If a line in the data contains "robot", copy it out.

Recorded data:
-*-
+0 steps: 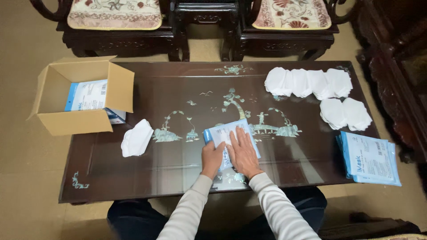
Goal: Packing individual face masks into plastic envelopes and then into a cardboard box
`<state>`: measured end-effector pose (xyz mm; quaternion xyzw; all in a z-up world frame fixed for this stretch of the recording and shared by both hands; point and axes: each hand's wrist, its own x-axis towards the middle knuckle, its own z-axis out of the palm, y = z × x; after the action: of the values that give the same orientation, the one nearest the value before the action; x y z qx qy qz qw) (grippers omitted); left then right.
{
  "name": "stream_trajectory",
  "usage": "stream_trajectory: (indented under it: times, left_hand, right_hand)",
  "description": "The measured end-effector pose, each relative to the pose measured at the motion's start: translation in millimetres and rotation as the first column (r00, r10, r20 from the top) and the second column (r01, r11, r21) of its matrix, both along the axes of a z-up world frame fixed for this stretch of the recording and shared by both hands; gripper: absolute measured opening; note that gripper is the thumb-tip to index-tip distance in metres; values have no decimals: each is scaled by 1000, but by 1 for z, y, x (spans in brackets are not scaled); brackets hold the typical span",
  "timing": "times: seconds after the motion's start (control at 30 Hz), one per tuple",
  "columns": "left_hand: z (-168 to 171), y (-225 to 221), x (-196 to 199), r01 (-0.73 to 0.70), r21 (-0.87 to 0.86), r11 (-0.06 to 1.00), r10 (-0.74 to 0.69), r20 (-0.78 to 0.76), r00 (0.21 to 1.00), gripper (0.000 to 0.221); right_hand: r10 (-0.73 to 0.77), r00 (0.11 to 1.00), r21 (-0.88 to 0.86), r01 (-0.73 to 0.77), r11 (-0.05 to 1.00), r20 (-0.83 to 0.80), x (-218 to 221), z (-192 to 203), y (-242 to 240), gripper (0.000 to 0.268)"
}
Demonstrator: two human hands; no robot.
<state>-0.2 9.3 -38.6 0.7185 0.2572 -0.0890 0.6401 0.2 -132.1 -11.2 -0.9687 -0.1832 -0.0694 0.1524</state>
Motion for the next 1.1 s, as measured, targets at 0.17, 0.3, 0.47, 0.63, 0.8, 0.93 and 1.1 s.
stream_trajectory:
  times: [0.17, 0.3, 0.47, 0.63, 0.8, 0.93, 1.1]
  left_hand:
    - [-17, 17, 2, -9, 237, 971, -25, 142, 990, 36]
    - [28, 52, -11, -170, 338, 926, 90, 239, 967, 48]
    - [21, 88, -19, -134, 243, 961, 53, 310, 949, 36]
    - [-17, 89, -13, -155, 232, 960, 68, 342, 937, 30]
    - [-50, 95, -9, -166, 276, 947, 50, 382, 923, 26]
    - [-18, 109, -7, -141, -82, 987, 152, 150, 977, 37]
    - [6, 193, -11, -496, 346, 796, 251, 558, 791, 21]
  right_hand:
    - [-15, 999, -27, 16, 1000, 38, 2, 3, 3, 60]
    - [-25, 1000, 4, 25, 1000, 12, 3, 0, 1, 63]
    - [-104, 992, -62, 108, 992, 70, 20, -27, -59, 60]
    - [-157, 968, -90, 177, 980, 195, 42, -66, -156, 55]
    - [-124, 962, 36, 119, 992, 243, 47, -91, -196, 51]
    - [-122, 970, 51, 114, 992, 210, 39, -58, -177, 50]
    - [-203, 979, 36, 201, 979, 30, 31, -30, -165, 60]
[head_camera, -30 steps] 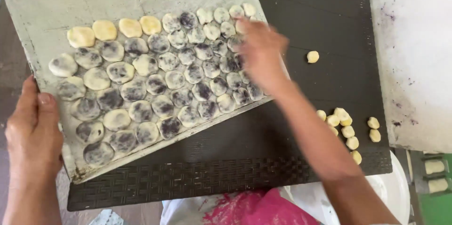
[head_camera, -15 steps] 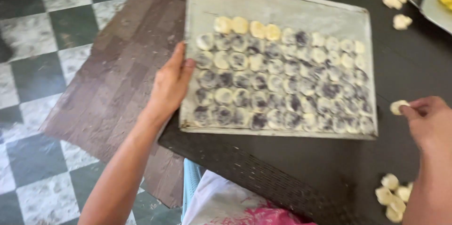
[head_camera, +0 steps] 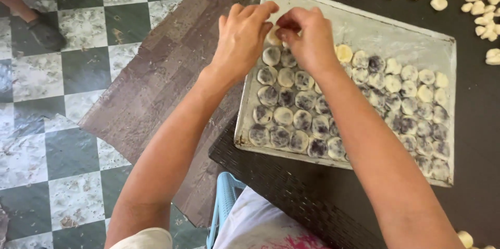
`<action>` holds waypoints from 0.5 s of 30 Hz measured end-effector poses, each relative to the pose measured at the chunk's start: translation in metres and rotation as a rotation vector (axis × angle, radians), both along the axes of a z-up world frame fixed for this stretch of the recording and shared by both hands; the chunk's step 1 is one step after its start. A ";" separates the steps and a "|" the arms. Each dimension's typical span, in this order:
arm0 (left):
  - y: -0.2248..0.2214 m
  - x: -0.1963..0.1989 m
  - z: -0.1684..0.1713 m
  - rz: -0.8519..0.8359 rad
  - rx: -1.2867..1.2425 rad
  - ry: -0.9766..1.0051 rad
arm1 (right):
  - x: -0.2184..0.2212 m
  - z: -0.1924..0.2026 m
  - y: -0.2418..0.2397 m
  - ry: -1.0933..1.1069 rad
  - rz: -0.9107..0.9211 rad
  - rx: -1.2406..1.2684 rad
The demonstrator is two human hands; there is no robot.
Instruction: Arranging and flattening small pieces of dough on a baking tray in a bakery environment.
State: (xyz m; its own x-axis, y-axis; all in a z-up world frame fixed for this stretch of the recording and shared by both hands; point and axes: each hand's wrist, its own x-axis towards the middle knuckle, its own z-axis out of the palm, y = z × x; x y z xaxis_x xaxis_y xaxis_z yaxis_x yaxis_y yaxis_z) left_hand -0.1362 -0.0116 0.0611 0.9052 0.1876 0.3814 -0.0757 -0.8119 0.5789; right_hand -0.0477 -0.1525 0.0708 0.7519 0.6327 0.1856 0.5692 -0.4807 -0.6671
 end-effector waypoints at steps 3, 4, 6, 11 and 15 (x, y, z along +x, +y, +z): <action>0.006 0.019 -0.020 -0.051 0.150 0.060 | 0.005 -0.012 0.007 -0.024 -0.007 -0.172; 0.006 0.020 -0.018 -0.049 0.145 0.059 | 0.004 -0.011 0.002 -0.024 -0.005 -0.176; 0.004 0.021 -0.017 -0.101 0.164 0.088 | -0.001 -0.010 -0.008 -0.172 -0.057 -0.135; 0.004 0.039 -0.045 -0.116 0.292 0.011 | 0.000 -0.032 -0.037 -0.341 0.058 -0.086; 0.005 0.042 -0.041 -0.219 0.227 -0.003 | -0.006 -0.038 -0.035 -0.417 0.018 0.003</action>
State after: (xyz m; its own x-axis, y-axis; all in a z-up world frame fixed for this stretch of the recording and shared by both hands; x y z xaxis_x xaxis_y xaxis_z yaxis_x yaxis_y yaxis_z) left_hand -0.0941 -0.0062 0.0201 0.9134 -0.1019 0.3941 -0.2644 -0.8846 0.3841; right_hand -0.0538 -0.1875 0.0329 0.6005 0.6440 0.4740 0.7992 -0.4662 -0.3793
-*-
▶ _WRITTEN ANSWER_:
Demonstrator: two human hands; no robot.
The demonstrator is two human hands; there is no robot.

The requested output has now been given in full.